All this put into a brief slogan: Bourgeoisie
of the World Unite! You have
nothing to lose but your Overdrafts!
The New
Poor
Soon after I arrived in England before the War, in one of the periods when my salary from Hungary had failed to turn up, I
was very short of money. A friend of mine, who stayed in the same boarding
house, told me one day that he had discovered a wonderful restaurant, just the
right place for us.
“It’s called Sam’s.”
“Never heard of it.”
“It’s not a famous restaurant,” he
explained ominously. Until then we used to have most of our meals in one of the
Lyons Corner Houses. One and six the meal, one penny tip.
“This is much cheaper,” my friend
reassured me, not very reassuringly.
Next day we went to Sam’s. It was the
filthiest stinkhole I have ever seen. The bare tables were covered with grime
and crumbs as well as the remainder of the previous customer’s lunch; the floor
was covered with sawdust, cigarette ends, ash and bacon rinds. The clients
matched the place: they were rough and loud people without jackets and
displaying their braces. The food was what you would expect at such a place:
bacon and chips swimming in stinking fat and overcooked cabbage drowned in
tepid water. My friend — always more interested in the quantity of food than in
its quality — was delighted with his discovery. But I put my foot down and told
him that the place was too awful for words.
“You are a snob,” he replied.
“I don’t mind a little dirt here and
there,” I went on, “but to eat pure dirt — if there is such a thing — is too
much.”
My friend was unconvinced:
“This is also for our education. We
must face reality. We must accept the fact that the old, comfortable,
middle-class days of Budapest are over. We are poor now, so we have to live as
poor people do.”
“We cannot spend much money, I
agree,” I argued. “But eating at Sam’s is just not on. This is a showing-off
new-poor attitude.”
I was right; almost prophetic. The
“new poor” became a commonplace figure of a subsequent period.
Two years after the war I visited the
United States. I spent two months there but I would have needed another month
to do my work properly. “So why don’t you stay longer?” asked an American
friend. “I can’t afford it,” I told him. He was speechless with admiration.

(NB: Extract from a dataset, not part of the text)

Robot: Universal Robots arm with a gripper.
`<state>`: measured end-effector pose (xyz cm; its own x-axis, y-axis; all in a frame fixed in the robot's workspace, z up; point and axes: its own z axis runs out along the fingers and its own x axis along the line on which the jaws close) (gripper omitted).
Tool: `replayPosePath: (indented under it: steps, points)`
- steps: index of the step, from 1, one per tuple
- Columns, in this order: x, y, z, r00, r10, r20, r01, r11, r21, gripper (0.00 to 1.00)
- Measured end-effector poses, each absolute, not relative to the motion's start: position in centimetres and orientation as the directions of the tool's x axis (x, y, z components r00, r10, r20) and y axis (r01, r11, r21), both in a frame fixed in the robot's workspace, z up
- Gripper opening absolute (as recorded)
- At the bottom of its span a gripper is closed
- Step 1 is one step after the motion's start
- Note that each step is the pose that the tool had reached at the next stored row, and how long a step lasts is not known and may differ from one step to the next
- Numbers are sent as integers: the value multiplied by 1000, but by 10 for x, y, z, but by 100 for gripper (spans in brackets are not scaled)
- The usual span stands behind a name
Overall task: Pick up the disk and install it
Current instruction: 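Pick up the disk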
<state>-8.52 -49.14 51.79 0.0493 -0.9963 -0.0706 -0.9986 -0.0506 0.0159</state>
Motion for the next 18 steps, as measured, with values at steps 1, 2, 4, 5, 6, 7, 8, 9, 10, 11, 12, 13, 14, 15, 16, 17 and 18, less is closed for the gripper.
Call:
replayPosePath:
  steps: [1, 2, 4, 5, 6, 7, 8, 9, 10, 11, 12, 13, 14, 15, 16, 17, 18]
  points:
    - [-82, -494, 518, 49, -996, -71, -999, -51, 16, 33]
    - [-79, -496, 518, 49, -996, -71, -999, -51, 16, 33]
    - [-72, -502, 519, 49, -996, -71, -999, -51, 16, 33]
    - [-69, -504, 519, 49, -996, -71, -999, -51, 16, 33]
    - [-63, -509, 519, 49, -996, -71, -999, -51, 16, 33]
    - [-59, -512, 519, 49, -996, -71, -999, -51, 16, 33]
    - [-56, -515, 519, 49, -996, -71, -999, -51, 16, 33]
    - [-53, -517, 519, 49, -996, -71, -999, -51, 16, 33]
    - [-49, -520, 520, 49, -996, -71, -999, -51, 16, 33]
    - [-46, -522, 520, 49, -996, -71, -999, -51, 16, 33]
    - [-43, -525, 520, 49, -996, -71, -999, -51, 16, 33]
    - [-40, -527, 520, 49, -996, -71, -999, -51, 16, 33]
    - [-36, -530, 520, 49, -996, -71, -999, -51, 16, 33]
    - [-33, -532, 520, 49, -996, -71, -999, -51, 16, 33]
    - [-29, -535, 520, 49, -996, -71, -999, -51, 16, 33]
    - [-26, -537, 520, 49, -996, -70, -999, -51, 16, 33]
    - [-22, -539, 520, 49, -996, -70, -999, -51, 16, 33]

“What is so admirable in this?” I asked him. “It’s no great achievement, not
being able to stay another month.”
“But it is a great achievement to say
so,” he explained. “I’ve never heard in this country anyone admitting that he
could not afford anything .”
That surprised me. What is — or at
least was — a grave admission in America is a boast here.
The ostentatious poor were more
numerous during the sixties, in the days of affluence, but they are pretty
noticeable today too. Although they are different in character. In those days
people simply affected poverty, today they flaunt their poverty, wear it
aggressively in their buttonholes. Very well, we are poor. Any vulgar and
dishonest fool can be rich; but we chose to be poor.
People keep boasting with things they
do not have. Not having a television set is more of an intellectual boast than
a financial — or should I say non-financial — one. Not having gadgets — from a
lawn mower to an electric typewriter — is another source of pride. Not owning a
car is, of course, the ultimate swagger, although it is more a sign of riches
than of poverty. Only the rich can afford to be without a car today.
To be poor is right; to be poor is
noble. It is better, more satisfactory, less worrying, and more human than
being rich. But you must wear your poverty with dignified satisfaction and must
not show off with it. Some people are less fortunate than we are; they are
carrying the cross of riches for all of us. We must not laugh in their faces. Only
behind their backs.
I must admit, all the same, that
being rich has some advantages.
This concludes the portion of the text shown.